Bimetallic substrate induction synthesis of binder-free electrocatalysts for stable seawater oxidation at industrial current densities

Abstract

Oxygen evolution reaction (OER) is a bottleneck half-reaction of water splitting due to its sluggish kinetics involving four-electron transfer process. Developing a facile strategy for synthesis of low-cost and highly efficient OER catalysts is crucial but still very challenging. Herein, a bimetallic substrate induction (BSI) strategy to integrally construct supported metal catalysts (SMCs) as binder-free electrode in one step is proposed. As-used NiFe foam (NFF) not only plays the roles of the metal source and the reducing agent for in-situ growth of NiFeOOH supported Ru nanoparticles, but also guarantees the strong interaction between the SMCs and NiFe substrate.
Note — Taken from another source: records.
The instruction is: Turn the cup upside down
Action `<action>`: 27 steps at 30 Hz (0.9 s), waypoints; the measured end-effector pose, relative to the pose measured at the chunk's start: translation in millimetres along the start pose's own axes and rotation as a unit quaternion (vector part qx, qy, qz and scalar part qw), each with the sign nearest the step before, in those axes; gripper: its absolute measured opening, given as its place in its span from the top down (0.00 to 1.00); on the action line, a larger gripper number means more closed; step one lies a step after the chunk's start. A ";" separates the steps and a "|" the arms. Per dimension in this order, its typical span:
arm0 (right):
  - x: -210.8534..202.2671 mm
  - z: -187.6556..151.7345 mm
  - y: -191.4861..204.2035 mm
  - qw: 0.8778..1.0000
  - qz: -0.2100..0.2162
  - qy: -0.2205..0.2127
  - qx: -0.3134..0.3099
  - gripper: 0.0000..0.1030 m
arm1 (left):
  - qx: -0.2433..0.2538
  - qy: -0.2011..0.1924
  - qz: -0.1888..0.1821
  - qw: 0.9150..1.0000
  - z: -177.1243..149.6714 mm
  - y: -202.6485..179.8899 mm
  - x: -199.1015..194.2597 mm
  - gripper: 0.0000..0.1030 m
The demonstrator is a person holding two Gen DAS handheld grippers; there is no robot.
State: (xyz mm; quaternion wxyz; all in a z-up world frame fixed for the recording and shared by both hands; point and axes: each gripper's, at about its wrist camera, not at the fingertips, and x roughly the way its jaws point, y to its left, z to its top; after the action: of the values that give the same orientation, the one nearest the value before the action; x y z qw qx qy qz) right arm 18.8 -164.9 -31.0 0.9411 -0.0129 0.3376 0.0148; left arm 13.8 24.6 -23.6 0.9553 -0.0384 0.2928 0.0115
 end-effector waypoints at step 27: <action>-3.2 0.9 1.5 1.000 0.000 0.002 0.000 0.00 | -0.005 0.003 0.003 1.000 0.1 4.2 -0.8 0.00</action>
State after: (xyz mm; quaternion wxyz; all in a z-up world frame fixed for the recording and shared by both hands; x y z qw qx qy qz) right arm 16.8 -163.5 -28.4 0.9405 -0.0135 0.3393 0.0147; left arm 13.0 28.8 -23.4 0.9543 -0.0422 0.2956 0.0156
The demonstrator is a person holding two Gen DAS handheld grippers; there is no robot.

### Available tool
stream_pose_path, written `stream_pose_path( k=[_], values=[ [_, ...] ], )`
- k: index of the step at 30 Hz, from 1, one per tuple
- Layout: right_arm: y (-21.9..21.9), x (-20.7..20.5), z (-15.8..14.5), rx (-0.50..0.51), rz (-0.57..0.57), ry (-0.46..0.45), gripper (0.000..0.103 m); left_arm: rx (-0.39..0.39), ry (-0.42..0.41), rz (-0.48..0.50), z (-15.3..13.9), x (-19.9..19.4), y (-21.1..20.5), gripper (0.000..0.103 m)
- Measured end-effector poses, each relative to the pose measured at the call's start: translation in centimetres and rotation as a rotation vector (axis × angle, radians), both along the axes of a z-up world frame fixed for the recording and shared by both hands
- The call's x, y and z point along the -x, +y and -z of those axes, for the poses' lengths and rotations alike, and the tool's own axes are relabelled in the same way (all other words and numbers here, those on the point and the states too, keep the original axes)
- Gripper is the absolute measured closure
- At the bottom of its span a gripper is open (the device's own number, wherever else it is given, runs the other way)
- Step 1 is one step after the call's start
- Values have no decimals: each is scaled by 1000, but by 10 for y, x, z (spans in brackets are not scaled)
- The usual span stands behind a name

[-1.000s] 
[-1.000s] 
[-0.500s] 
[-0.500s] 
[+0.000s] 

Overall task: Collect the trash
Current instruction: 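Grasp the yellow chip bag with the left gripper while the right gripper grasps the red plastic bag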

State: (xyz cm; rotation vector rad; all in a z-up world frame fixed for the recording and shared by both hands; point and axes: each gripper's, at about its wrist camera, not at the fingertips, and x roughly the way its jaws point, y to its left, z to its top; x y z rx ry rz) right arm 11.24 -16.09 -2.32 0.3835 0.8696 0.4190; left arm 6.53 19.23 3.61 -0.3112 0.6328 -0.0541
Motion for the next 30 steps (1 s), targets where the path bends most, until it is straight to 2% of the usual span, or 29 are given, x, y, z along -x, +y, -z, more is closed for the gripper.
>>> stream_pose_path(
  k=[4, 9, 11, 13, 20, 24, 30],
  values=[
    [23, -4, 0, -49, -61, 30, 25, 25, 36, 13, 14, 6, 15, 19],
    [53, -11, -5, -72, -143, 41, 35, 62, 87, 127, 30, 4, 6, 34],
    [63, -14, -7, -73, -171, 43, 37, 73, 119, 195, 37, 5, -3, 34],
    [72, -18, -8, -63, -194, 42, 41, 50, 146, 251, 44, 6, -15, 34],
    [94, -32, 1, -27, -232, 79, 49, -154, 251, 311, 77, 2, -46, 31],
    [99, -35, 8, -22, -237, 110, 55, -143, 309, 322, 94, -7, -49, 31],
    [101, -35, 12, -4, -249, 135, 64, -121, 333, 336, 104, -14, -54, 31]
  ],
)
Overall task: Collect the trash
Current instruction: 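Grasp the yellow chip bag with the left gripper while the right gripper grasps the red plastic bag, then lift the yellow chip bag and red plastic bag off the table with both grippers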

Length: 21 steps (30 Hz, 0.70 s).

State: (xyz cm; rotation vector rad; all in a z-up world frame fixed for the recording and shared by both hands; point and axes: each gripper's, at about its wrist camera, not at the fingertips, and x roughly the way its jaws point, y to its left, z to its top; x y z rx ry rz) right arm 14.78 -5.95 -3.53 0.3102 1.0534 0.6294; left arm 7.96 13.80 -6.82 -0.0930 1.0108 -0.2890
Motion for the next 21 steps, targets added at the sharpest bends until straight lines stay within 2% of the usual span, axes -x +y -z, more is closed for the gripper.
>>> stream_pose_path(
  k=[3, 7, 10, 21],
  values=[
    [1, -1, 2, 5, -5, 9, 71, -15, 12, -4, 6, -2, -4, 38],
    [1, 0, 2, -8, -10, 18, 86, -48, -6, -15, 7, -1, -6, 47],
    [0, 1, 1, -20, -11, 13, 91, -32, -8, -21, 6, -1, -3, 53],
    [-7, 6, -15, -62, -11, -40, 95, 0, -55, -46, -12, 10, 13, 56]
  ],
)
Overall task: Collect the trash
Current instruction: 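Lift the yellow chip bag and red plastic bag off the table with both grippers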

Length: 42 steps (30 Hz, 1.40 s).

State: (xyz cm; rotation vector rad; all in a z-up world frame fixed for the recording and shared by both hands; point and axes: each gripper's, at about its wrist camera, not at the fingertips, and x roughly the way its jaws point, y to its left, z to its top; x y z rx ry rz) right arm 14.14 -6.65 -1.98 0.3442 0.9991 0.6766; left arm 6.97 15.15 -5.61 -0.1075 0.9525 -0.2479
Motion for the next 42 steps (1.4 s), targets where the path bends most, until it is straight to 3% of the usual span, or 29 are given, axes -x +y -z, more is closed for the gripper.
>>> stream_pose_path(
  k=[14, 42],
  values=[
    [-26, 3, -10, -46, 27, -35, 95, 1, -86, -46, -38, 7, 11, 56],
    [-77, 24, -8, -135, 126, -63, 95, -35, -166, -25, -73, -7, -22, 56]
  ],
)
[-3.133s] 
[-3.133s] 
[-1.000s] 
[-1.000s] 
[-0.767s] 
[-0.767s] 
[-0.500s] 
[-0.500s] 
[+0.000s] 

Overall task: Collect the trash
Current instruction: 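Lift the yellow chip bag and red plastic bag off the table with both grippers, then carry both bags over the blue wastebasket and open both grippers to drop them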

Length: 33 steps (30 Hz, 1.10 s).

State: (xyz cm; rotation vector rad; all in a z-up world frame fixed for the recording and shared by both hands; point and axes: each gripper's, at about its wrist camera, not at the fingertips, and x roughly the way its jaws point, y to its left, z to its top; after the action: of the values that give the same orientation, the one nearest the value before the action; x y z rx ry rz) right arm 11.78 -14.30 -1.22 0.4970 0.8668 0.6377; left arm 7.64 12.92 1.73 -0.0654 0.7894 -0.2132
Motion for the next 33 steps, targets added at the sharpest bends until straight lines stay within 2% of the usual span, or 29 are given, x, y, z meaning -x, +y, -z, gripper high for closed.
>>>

Consequently, the self-supported Ru/NiFeOOH/NFF electrode exhibits extraordinary OER performance in both alkaline salty water and seawater electrolytes. It can achieve the industrial current density of 500 mA cm−2 in 1 M KOH and 1 M KOH seawater at overpotentials of 285 and 330 mV, respectively, together with robust durability for over 400 h under current density of 100 mA cm−2. The combined theoretical and experimental investigations reveal that the in-situ formed metal-supported interaction accounts for both the optimal electronic states and the chemical stability. Furthermore, this BSI strategy can be applied in natural seawater for the scalable preparation of SMCs, demonstrating the universal applicability of BSI strategy.